26 USC 6501 (IRS Statute of Limitations) 

(a) General rule

      • Except as otherwise provided in this section, the amount of any tax imposed by this title shall be assessed within 3 years after the return was filed (whether or not such return was filed on or after the date prescribed) or, if the tax is payable by stamp, at any time after such tax became due and before the expiration of 3 years after the date on which any part of such tax was paid, and no proceeding in court without assessment for the collection of such tax shall be begun after the expiration of such period.
      • For purposes of this chapter, the term “return” means the return required to be filed by the taxpayer (and does not include a return of any person from whom the taxpayer has received an item of income, gain, loss, deduction, or credit).

What does this Mean?

It means that generally, the Internal Revenue Service has three years to assess tax. It is important to note that until the tax return is filed the IRS statute of limitations does not begin to run. Therefore, by simply not filing a tax return the Taxpayer is not running out clock — they are just stalling the inevitable. Once the return is filed (whether timely or late), IRS gets three years after the return was filed to assess tax.

When the tax return is filed before the due date, the IRS still gets three years from the due date to assess tax.

 26 USC 6501 (b)(1) Time Return Deemed Filed

Early Return

      • For purposes of this section, a return of tax imposed by this title, except tax imposed by chapter 3, 4, 21, or 24, filed before the last day prescribed by law or by regulations promulgated pursuant to law for the filing thereof, shall be considered as filed on such last day.
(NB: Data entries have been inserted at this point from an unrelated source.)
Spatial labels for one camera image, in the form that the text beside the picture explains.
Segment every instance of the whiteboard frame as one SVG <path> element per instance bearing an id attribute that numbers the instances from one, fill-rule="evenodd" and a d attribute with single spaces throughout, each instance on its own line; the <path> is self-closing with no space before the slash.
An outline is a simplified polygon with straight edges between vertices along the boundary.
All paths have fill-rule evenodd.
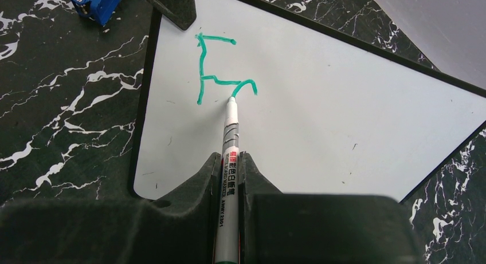
<path id="1" fill-rule="evenodd" d="M 465 91 L 471 92 L 483 98 L 486 98 L 486 90 L 479 88 L 478 86 L 472 85 L 468 82 L 459 80 L 454 78 L 450 75 L 447 75 L 442 72 L 438 72 L 432 68 L 428 68 L 421 64 L 418 64 L 415 61 L 408 60 L 407 58 L 398 56 L 392 52 L 388 52 L 387 50 L 381 49 L 375 45 L 369 44 L 367 42 L 361 41 L 358 38 L 352 37 L 346 33 L 342 33 L 341 31 L 335 30 L 333 28 L 324 26 L 316 21 L 313 21 L 309 18 L 303 17 L 300 14 L 294 13 L 292 11 L 280 8 L 272 3 L 266 2 L 264 0 L 238 0 L 248 5 L 251 5 L 255 8 L 264 10 L 271 14 L 274 14 L 278 17 L 287 19 L 299 25 L 305 26 L 310 28 L 314 31 L 319 33 L 325 34 L 332 38 L 336 38 L 340 41 L 343 41 L 347 44 L 355 46 L 357 48 L 363 49 L 380 57 L 383 57 L 391 62 L 396 62 L 402 66 L 410 68 L 412 70 L 418 71 L 423 73 L 427 76 L 433 77 L 440 81 L 443 81 L 447 84 L 456 86 L 461 88 Z M 136 175 L 136 168 L 140 150 L 140 142 L 142 139 L 142 131 L 145 122 L 146 116 L 146 109 L 148 103 L 148 95 L 150 90 L 150 82 L 152 79 L 152 70 L 154 67 L 154 60 L 155 60 L 155 53 L 156 47 L 158 43 L 158 35 L 160 30 L 160 22 L 162 20 L 162 14 L 158 12 L 156 9 L 152 11 L 151 17 L 151 24 L 150 24 L 150 31 L 148 36 L 148 44 L 147 44 L 147 53 L 146 59 L 144 63 L 144 74 L 142 77 L 142 86 L 140 88 L 140 97 L 139 97 L 139 106 L 137 111 L 137 118 L 134 130 L 134 140 L 132 146 L 132 154 L 130 160 L 130 168 L 129 168 L 129 175 L 128 175 L 128 192 L 131 196 L 136 198 L 141 198 L 134 190 L 134 182 L 135 182 L 135 175 Z M 431 173 L 429 173 L 424 180 L 422 180 L 413 190 L 411 190 L 402 200 L 404 202 L 407 198 L 409 198 L 418 188 L 420 188 L 426 181 L 428 181 L 435 173 L 441 169 L 441 167 L 447 163 L 453 155 L 455 155 L 459 150 L 461 150 L 473 137 L 475 137 L 482 129 L 486 128 L 486 121 L 481 124 L 466 140 L 464 140 L 451 154 L 449 154 Z"/>

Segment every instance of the whiteboard marker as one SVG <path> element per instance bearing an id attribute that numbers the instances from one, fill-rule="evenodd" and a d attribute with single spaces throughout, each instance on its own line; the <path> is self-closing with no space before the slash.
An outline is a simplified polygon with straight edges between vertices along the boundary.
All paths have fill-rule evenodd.
<path id="1" fill-rule="evenodd" d="M 220 212 L 216 225 L 216 264 L 238 264 L 238 106 L 236 99 L 230 97 L 226 105 L 223 150 L 221 155 L 221 197 Z"/>

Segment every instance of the black marble surface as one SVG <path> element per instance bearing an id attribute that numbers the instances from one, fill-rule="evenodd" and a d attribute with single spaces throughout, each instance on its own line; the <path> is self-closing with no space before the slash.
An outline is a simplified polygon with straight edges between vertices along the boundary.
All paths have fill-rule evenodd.
<path id="1" fill-rule="evenodd" d="M 433 67 L 373 0 L 267 0 Z M 0 206 L 129 196 L 151 6 L 122 0 L 105 27 L 68 0 L 0 0 Z M 404 205 L 427 263 L 483 263 L 482 131 Z"/>

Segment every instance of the green line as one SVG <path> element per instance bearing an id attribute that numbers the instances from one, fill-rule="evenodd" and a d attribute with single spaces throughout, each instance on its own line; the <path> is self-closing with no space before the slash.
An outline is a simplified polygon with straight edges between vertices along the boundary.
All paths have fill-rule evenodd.
<path id="1" fill-rule="evenodd" d="M 219 80 L 216 75 L 204 75 L 204 59 L 206 58 L 207 55 L 207 47 L 206 44 L 204 43 L 204 40 L 215 40 L 215 41 L 222 41 L 222 42 L 229 42 L 233 45 L 236 44 L 236 41 L 234 39 L 230 38 L 224 38 L 224 37 L 219 37 L 219 36 L 204 36 L 202 33 L 197 34 L 196 39 L 199 41 L 198 47 L 200 46 L 202 51 L 201 51 L 201 56 L 199 58 L 199 81 L 201 83 L 201 88 L 199 89 L 199 96 L 198 96 L 198 101 L 197 104 L 201 105 L 202 104 L 202 96 L 204 96 L 204 81 L 205 80 L 213 80 L 217 85 L 236 85 L 236 88 L 234 89 L 232 93 L 232 97 L 236 97 L 236 94 L 240 91 L 240 89 L 246 85 L 246 84 L 251 84 L 253 93 L 255 95 L 258 95 L 258 89 L 255 84 L 255 82 L 251 79 L 248 79 L 244 82 L 242 81 L 231 81 L 231 80 Z"/>

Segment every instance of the blue object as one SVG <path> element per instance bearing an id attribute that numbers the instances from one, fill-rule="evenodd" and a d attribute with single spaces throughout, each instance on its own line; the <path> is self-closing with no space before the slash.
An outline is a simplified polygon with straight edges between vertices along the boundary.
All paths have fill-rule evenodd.
<path id="1" fill-rule="evenodd" d="M 105 25 L 121 0 L 71 0 L 78 14 Z"/>
26 USC 6501 (e) Exceptions to the Three-Year Rule

As with anything related to tax, there are various exceptions, exclusions and limitations to the IRS statute of limitations — which extends the statute of limitations — and thus the time for the IRS to pursue the assessment and collection tax:

        • (1) False return
          • In the case of a false or fraudulent return with the intent to evade tax, the tax may be assessed, or a proceeding in court for collection of such tax may be begun without assessment, at any time.
        • (2) Willful attempt to evade tax
          •  In case of a willful attempt in any manner to defeat or evade tax imposed by this title (other than tax imposed by subtitle A or B), the tax may be assessed, or a proceeding in court for the collection of such tax may be begun without assessment, at any time.
        • (3) No return
          • In the case of failure to file a return, the tax may be assessed, or a proceeding in court for the collection of such tax may be begun without assessment, at any time.

Substantial Omission of Items Six-Year (6) IRS Statute of Limitations

When there has been a substantial omission of income, the IRS statute of limitations (time to collect or assess tax) is extended to six years. There are two common situations in which a “substantial omission” occurs. In the first scenario, the Taxpayer omits more than 25% of their gross income in the return. In the second instance, the Taxpayer has income that was generated from foreign assets — that result in more than $5,000.00 of omitted gross income from the tax return. In the latter scenario, a common situation is when a taxpayer has foreign accounts that generate more than $5,000.00 a year– and that income was not included in the tax return.

(e) Substantial omission of items

        • Except as otherwise provided in subsection (c)
        • (1) Income taxes In the case of any tax imposed by subtitle A—
        • (A) General rule
          •  If the taxpayer omits from gross income an amount properly includible therein and—
        •  (i) such amount is in excess of 25 percent of the amount of gross income stated in the return, or
        •  (ii) such amount—

      • (I) is attributable to one or more assets with respect to which information is required to be reported under section 6038D (or would be so required if such section were applied without regard to the dollar threshold specified in subsection (a) thereof and without regard to any exceptions provided pursuant to subsection (h)(1) thereof), and
      • (II) is in excess of $5,000,
        •  the tax may be assessed, or a proceeding in court for collection of such tax may be begun without assessment, at any time within 6 years after the return was filed.